The downside is that the metaphor is fairly thin. Seeing through it does provide a skeleton key to all the diverse phenomena around the house, from the spreading rot (a parallel to Edna’s physical decay) to some of Edna’s more bizarre behavior. (Eating family photos? A literalized symbol of a family’s memory-keeper falling into senility and losing her most precious memories.) On an entirely literal level, Relic never makes much sense: Why, faced with all these terrifying events, wouldn’t Kay and Sam move out as quickly as possible? Or at least why wouldn’t they hire a contractor to come in and do something about the spreading black mold everywhere?
But James stages the action cleanly and moves it along quickly, and Mortimer and Heathcote both model abject, miserable terror extremely convincingly, enough to take the audience along for a creepy ride. James and White don’t go particularly deeply into Kay and Sam’s personalities, but they do give them a little key nuance as they separately weigh their responsibilities to Edna, and their love for her, against their own discomfort and need to escape her. And Sam’s final-act journey through Edna’s house is a sublimely tense and unpredictable sequence, designed to leave the audience with fingernail marks on their palms and cold sweat pooling on their skin.
What does that get us?
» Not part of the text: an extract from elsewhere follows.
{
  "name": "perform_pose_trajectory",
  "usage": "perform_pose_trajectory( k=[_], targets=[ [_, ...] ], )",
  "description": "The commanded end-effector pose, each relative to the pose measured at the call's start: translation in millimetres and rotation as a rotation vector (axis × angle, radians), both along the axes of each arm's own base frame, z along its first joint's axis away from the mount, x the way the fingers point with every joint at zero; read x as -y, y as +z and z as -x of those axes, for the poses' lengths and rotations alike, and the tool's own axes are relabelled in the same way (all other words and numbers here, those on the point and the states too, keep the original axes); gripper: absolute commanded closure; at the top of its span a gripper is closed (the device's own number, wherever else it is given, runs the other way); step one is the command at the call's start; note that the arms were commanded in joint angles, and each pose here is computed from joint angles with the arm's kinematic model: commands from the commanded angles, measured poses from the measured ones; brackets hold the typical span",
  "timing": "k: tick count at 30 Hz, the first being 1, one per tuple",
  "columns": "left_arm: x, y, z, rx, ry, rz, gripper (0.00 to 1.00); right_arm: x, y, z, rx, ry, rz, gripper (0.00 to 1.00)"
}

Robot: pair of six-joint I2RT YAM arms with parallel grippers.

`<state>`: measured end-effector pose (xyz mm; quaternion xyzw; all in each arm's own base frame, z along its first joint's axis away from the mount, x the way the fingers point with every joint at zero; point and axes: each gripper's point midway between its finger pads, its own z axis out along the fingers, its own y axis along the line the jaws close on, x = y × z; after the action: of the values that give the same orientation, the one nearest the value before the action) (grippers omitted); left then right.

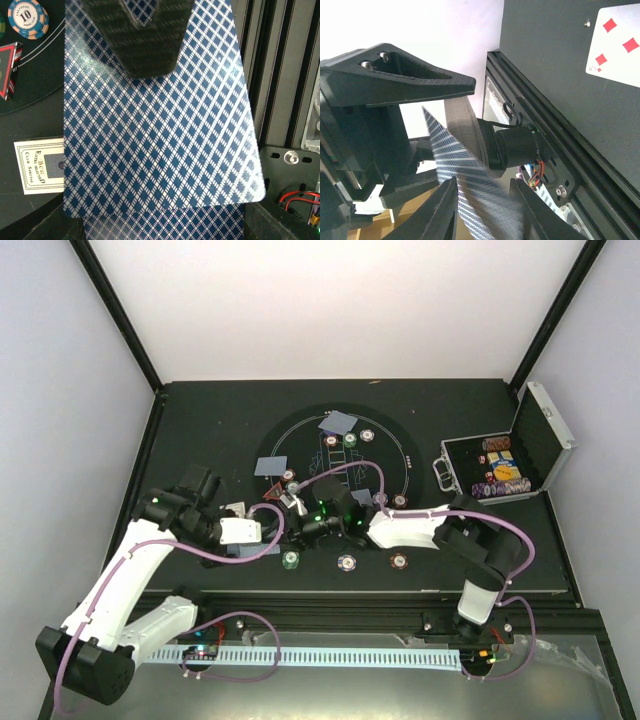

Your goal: Distribute texas hold em gaming equipment

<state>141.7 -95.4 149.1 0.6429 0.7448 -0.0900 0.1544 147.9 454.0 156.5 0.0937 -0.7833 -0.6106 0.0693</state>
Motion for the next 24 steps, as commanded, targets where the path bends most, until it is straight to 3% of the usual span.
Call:
perform_pose_trajectory(
  k=[1,11,20,24],
  targets=[
    [1.4,3.9,-2.1,0.035,-0.011,0.009,0.98,9.3,9.2,-0.3,0.019,0.003,-0.002,0.7],
    [1.6,3.4,-2.5,0.03,-0.009,0.008,0.98,24.0,9.4,-3.3,0.033,0.008,0.044,0.98],
    [-0.4,3.8,-2.5,0.033,-0.005,-0.003,0.98,56.6,20.2,-28.9,0.121,-0.005,0.123,0.99],
    [-1.2,4.1,-1.3,0.03,-0.002,-0.005,0.99,87.7,19.7,-69.4,0.247,-0.056,0.278,0.99]
  ],
)
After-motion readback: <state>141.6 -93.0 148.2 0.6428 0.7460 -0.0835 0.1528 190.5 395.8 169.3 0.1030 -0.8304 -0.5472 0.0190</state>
Viewers could debate endlessly whether The Babadook is a real, physical creature or a manifest metaphor, and they can have the exact same arguments over Relic. But it’s going to be a lot more fun to just give into the well-crafted scares, and to the outsized, uncomfortably relatable emotions of the final scene.
The most meme-able moment: Toward the end, there’s some serious body-horror action that seems like it could be meted in a variety of ways, but it’d be a sin to give away the details.
When can we see it? Relic is at Sundance as an acquisition title, looking for a distributor, so it’ll be sometime down the road.